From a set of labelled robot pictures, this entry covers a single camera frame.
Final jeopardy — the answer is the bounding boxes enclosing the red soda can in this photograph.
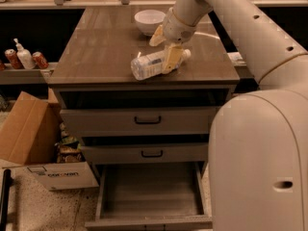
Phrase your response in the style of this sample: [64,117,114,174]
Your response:
[5,49,23,69]
[33,51,49,69]

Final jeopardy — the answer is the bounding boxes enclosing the red soda can right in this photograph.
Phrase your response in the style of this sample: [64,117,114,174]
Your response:
[33,51,49,69]

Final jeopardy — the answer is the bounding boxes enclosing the grey middle drawer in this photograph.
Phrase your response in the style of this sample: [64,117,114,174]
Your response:
[82,142,208,165]

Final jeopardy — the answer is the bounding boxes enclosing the grey open bottom drawer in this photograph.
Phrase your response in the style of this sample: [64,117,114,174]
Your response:
[86,163,213,231]

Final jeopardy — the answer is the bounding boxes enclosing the black bar at left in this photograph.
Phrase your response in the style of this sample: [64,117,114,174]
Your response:
[0,169,13,231]

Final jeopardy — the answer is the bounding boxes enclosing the clear plastic water bottle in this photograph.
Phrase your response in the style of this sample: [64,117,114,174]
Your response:
[131,49,191,81]

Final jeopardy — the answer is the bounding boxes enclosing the grey low shelf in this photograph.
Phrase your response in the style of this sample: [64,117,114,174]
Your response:
[0,63,58,85]
[235,65,254,79]

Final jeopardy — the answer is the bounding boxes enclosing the grey low shelf right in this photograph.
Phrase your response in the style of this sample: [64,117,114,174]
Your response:
[235,65,254,79]

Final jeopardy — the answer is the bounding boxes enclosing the red soda can left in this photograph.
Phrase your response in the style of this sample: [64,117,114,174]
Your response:
[5,49,23,69]

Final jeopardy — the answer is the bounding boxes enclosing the brown cardboard box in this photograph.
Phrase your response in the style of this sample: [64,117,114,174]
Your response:
[0,91,98,191]

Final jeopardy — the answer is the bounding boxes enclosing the snack bags in box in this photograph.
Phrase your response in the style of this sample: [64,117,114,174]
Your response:
[55,122,84,163]

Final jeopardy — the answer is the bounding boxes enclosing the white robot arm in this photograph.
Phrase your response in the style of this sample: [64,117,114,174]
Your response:
[150,0,308,231]

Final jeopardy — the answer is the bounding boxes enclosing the grey drawer cabinet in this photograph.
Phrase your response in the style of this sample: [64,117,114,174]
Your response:
[47,5,241,231]

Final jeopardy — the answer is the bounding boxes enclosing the grey top drawer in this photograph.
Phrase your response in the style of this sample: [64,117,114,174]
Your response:
[61,107,217,137]

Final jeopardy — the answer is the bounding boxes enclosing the white ceramic bowl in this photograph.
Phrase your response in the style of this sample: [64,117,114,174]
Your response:
[134,10,166,36]

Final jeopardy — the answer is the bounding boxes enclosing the grey low shelf left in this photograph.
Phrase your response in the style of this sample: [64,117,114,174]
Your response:
[0,63,58,85]

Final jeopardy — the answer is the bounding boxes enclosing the dark red can edge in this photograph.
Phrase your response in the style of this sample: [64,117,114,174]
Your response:
[0,60,6,71]

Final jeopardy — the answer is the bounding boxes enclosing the white pump soap bottle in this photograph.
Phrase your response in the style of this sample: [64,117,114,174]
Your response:
[13,38,36,69]

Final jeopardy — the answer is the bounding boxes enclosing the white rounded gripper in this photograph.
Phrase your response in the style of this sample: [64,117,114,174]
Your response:
[149,8,196,74]

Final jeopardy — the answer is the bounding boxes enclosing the folded white cloth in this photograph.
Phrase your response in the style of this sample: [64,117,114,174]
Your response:
[228,52,245,65]

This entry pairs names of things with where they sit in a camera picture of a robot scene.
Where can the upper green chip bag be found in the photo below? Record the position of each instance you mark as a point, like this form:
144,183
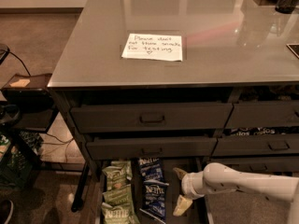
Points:
118,174

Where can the green chip bag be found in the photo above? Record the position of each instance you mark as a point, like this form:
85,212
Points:
119,214
118,174
119,196

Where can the green plastic crate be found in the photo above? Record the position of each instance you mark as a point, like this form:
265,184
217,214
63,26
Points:
14,166

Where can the middle right drawer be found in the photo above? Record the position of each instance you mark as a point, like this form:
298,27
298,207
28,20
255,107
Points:
272,144

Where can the middle green chip bag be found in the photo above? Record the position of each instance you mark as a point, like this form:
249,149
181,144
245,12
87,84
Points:
119,196

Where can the bottom right drawer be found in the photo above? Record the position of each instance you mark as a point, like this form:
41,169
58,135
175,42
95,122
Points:
261,164

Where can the dark shoe at corner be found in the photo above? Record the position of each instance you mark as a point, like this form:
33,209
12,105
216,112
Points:
6,211

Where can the white handwritten paper note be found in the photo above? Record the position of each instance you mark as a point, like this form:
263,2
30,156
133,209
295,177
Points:
153,47

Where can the lower green chip bag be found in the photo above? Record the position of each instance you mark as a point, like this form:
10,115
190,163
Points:
119,214

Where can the dark snack bags in drawer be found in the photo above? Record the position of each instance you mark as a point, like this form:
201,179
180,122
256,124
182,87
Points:
262,131

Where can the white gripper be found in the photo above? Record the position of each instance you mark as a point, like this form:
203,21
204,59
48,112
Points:
188,184

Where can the middle left drawer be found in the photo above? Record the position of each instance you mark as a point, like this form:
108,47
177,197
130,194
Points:
128,148

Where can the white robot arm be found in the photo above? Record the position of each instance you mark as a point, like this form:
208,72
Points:
218,178

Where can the top left drawer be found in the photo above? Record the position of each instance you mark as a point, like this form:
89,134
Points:
150,117

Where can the grey drawer cabinet counter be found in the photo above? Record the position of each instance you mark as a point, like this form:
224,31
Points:
234,51

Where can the top right drawer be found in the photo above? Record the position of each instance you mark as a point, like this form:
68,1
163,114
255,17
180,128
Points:
264,114

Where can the open bottom left drawer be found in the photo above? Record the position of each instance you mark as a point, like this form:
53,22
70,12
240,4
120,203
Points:
198,213

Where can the dark tablet on counter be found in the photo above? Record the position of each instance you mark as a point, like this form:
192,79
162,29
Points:
294,48

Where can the blue chip bag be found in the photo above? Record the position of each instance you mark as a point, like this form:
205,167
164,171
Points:
151,169
154,194

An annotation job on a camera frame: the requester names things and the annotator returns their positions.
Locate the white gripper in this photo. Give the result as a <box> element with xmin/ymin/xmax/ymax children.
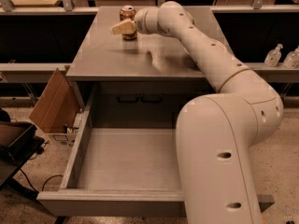
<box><xmin>110</xmin><ymin>7</ymin><xmax>158</xmax><ymax>35</ymax></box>

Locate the orange soda can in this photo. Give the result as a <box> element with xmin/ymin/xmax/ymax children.
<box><xmin>120</xmin><ymin>5</ymin><xmax>137</xmax><ymax>40</ymax></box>

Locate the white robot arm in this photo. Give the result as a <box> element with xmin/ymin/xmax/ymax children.
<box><xmin>111</xmin><ymin>2</ymin><xmax>283</xmax><ymax>224</ymax></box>

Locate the grey drawer cabinet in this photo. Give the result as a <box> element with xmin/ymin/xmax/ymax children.
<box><xmin>65</xmin><ymin>6</ymin><xmax>246</xmax><ymax>130</ymax></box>

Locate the open grey top drawer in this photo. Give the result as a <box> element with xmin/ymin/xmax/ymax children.
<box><xmin>36</xmin><ymin>83</ymin><xmax>276</xmax><ymax>218</ymax></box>

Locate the open cardboard box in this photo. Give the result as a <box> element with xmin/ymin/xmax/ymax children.
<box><xmin>29</xmin><ymin>69</ymin><xmax>81</xmax><ymax>146</ymax></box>

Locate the clear sanitizer bottle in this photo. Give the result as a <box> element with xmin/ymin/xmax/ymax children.
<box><xmin>283</xmin><ymin>46</ymin><xmax>299</xmax><ymax>69</ymax></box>
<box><xmin>264</xmin><ymin>44</ymin><xmax>283</xmax><ymax>67</ymax></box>

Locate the black tray on stand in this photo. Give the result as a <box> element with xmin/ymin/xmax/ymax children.
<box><xmin>0</xmin><ymin>109</ymin><xmax>44</xmax><ymax>189</ymax></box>

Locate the right black drawer handle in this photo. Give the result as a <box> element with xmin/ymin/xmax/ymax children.
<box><xmin>141</xmin><ymin>94</ymin><xmax>163</xmax><ymax>104</ymax></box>

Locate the black floor cable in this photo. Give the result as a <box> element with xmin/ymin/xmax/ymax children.
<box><xmin>20</xmin><ymin>168</ymin><xmax>64</xmax><ymax>193</ymax></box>

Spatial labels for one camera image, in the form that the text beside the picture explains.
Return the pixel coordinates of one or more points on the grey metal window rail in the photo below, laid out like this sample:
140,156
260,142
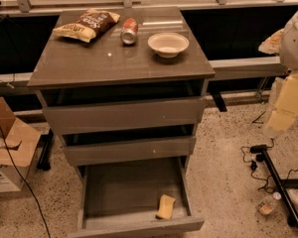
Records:
226,69

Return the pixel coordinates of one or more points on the white paper bowl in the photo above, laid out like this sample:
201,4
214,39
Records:
168,45

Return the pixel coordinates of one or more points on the grey drawer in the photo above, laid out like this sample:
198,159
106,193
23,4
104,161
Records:
120,200
129,145
101,117

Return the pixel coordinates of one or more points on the yellow sponge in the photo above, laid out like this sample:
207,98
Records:
166,206

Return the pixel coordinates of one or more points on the grey bottom drawer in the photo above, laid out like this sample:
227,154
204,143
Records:
120,200

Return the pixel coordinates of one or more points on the brown yellow chip bag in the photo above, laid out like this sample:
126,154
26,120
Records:
90,24

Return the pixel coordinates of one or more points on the grey top drawer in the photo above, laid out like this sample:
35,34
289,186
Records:
101,117

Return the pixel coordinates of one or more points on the grey drawer cabinet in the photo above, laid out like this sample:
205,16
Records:
71,72

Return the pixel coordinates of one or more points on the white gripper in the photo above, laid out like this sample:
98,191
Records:
295,45

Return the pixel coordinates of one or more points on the clear plastic bottle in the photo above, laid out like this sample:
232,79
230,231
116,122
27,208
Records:
268,203

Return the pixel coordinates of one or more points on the red soda can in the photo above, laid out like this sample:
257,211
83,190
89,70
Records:
129,31

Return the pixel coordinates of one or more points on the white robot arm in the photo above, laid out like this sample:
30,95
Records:
288,52

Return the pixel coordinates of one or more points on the grey middle drawer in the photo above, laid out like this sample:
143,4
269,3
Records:
129,145

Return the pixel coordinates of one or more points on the black metal stand leg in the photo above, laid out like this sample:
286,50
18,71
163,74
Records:
281,183

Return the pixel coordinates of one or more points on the black table leg left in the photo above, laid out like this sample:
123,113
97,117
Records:
46,144

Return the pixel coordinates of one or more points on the brown cardboard box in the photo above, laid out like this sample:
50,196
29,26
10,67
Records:
18,143

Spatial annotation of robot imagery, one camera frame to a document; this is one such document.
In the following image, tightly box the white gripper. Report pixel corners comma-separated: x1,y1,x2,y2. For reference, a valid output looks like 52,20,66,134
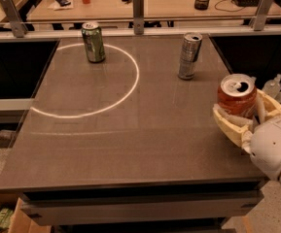
213,89,281,181

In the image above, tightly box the red coca-cola can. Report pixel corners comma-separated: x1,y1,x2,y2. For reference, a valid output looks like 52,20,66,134
217,74,257,118

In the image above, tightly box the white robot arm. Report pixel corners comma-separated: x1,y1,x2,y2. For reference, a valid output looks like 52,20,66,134
213,89,281,184

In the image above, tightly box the silver redbull can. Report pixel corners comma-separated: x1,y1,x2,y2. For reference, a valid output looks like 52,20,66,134
178,32,202,80

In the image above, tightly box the green soda can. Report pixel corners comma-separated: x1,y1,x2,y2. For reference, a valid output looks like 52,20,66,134
82,21,105,63

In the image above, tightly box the clear sanitizer bottle right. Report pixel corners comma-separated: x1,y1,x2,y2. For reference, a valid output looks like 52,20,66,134
263,74,281,98

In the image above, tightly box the grey table drawer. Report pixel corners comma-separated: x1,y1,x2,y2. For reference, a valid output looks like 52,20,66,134
20,190,263,225

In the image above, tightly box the cardboard box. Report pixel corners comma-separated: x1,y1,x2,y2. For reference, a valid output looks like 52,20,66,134
8,198,52,233

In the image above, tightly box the right metal bracket post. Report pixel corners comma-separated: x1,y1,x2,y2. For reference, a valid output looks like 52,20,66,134
249,0,274,31

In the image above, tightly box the metal bracket post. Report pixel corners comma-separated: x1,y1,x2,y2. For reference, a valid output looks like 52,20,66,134
133,0,144,35
0,0,27,38
249,0,274,31

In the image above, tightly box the black cable on desk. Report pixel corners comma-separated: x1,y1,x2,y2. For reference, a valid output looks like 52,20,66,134
214,0,246,13

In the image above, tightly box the middle metal bracket post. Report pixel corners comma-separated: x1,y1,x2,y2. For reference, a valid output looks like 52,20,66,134
133,0,144,35

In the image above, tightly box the left metal bracket post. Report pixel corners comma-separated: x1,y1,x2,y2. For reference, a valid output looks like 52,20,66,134
0,0,27,38

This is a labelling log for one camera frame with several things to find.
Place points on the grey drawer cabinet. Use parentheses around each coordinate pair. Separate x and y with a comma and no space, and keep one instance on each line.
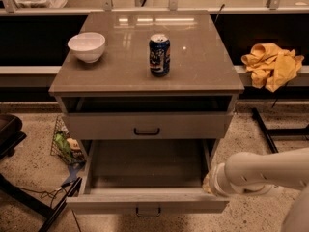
....
### WHAT YOU SHOULD DO
In the listing above, how many lines have the string "below" in them? Reply with only the figure.

### ANSWER TO THIS EXERCISE
2